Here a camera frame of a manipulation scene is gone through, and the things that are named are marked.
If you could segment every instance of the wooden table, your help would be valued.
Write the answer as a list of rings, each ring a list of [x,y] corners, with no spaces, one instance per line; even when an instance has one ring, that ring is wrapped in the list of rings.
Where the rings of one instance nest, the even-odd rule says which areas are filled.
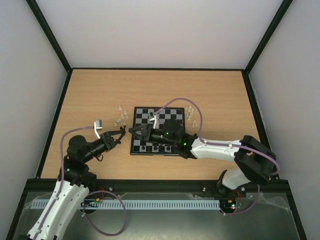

========

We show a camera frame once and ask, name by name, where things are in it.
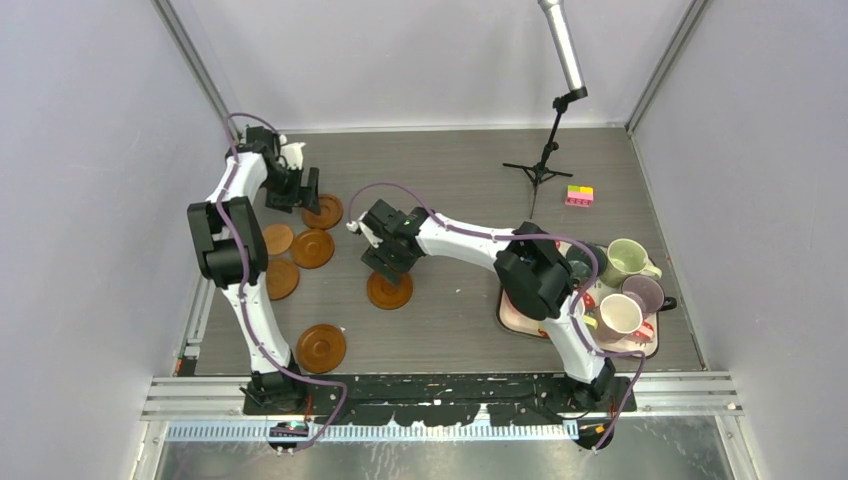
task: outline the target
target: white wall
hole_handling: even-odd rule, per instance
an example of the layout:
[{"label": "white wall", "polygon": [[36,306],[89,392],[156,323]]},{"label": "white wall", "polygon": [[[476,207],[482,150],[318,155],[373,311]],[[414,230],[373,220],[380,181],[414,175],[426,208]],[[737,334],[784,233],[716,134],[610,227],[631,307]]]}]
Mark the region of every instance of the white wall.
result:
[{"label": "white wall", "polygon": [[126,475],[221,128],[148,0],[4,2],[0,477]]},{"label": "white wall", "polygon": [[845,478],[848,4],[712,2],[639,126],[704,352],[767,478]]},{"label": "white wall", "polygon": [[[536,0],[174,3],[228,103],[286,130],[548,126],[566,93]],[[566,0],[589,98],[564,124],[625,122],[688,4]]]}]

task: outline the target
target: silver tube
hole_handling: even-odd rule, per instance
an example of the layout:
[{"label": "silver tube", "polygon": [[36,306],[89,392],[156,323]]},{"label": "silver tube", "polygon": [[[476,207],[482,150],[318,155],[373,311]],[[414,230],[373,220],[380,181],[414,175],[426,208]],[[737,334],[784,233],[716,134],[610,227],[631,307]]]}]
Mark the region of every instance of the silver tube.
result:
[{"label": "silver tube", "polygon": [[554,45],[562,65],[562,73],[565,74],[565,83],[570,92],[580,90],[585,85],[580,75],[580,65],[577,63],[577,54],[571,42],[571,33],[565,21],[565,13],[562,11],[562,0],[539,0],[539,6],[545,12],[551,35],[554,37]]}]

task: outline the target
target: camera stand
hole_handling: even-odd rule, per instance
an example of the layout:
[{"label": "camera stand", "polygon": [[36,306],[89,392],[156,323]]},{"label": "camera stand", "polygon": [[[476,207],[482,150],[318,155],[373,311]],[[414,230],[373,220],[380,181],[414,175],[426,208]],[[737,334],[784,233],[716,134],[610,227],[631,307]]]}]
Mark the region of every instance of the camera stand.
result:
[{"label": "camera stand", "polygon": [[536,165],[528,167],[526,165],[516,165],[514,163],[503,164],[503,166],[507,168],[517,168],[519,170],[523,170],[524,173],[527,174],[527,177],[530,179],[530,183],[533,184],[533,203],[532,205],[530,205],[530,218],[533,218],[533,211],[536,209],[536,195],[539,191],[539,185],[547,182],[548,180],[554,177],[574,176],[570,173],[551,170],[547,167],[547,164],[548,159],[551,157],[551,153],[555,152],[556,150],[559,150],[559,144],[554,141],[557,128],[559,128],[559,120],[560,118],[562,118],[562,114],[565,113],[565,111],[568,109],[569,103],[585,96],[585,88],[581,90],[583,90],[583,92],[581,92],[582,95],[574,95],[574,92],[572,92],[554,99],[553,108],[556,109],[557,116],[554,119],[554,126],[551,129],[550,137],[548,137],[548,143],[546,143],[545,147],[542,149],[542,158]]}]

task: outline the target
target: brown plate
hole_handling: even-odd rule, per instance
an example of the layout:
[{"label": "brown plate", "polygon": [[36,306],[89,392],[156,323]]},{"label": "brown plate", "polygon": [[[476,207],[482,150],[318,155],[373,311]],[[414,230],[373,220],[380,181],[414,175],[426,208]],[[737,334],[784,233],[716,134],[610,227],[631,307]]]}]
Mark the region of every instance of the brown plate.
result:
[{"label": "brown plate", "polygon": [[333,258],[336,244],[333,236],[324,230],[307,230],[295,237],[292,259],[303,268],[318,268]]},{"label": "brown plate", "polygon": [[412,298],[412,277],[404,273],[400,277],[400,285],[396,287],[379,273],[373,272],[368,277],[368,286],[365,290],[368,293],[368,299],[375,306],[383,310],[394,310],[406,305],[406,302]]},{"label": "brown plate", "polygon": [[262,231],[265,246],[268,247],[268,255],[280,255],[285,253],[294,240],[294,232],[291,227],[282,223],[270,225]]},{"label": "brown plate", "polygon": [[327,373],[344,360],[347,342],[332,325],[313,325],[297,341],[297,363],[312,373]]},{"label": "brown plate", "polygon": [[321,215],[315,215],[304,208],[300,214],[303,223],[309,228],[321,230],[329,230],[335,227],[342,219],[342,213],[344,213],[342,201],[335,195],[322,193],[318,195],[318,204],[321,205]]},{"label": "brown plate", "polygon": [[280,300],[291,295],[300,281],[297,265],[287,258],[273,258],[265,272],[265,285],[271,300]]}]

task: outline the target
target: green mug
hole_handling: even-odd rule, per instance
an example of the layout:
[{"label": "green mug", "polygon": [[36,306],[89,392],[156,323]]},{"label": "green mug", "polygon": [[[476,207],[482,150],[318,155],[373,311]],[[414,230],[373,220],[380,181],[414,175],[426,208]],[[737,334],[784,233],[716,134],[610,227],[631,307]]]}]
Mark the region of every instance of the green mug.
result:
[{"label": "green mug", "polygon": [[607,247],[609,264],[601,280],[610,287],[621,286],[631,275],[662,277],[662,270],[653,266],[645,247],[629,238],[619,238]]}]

========

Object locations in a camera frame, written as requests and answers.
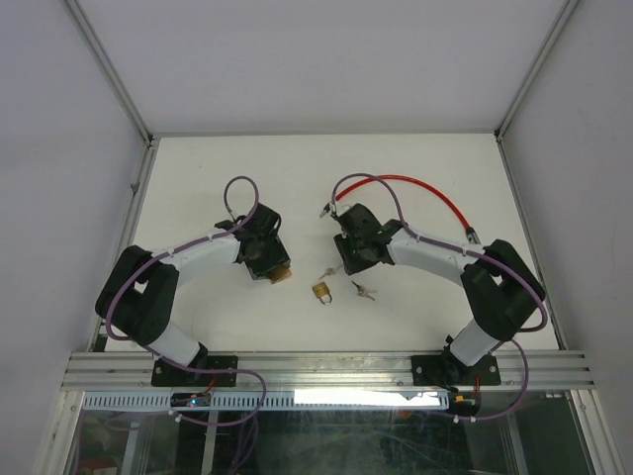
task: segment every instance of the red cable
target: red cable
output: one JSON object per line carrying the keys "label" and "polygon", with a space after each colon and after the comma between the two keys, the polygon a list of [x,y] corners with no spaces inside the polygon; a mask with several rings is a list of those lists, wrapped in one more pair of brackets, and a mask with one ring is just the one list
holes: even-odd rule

========

### [What the exercise asks]
Using the data above, reproduce exactly the lines from the line that contains "Here a camera" through the line that contains "Where the rings", including both.

### [Answer section]
Here a camera frame of a manipulation scene is gone through, and the things that are named are marked.
If you could segment every instance of the wooden table, your help would be valued.
Write the answer as a list of rings, each ring a list of [x,y] corners, with no spaces, one instance per line; even when an instance has one ring, that ring is wrapped in the list of rings.
Where the rings of one instance nest, the even-odd rule says which areas are filled.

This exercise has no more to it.